BRIEF = Lines holding the string "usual": copy each one from the listing below.
▬▬▬
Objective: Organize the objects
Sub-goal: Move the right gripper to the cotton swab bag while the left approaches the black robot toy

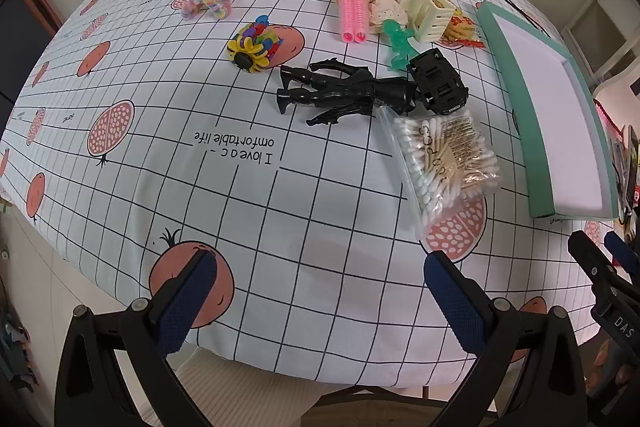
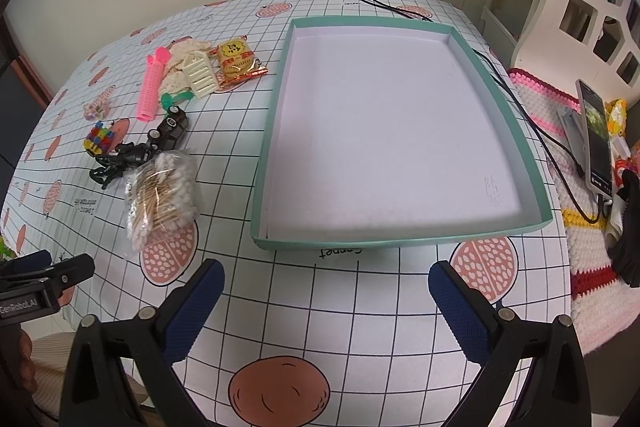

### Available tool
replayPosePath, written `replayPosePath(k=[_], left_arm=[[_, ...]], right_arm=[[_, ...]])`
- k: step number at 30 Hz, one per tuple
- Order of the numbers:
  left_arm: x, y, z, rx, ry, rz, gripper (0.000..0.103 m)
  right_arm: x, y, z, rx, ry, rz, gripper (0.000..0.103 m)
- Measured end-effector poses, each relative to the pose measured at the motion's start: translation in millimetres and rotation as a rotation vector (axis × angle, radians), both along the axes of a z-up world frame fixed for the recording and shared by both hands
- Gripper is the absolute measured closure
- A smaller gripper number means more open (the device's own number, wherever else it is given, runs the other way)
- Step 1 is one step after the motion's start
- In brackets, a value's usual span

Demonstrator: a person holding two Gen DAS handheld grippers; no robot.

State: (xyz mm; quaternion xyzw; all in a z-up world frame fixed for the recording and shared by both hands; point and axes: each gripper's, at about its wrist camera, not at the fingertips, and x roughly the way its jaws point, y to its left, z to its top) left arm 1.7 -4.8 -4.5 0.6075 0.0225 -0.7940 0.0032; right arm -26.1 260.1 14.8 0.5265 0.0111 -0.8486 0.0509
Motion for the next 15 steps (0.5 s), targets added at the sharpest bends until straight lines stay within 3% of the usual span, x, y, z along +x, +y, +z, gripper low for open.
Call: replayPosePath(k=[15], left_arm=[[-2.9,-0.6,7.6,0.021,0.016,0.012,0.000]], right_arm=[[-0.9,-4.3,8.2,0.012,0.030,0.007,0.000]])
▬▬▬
TASK ANSWER =
- In brackets, a value's usual span
Motion for the next 15 steps (0.5 s), targets added at the sharpest bends until straight lines stay within 3% of the usual span, x, y, z along +x, +y, +z, gripper low for open.

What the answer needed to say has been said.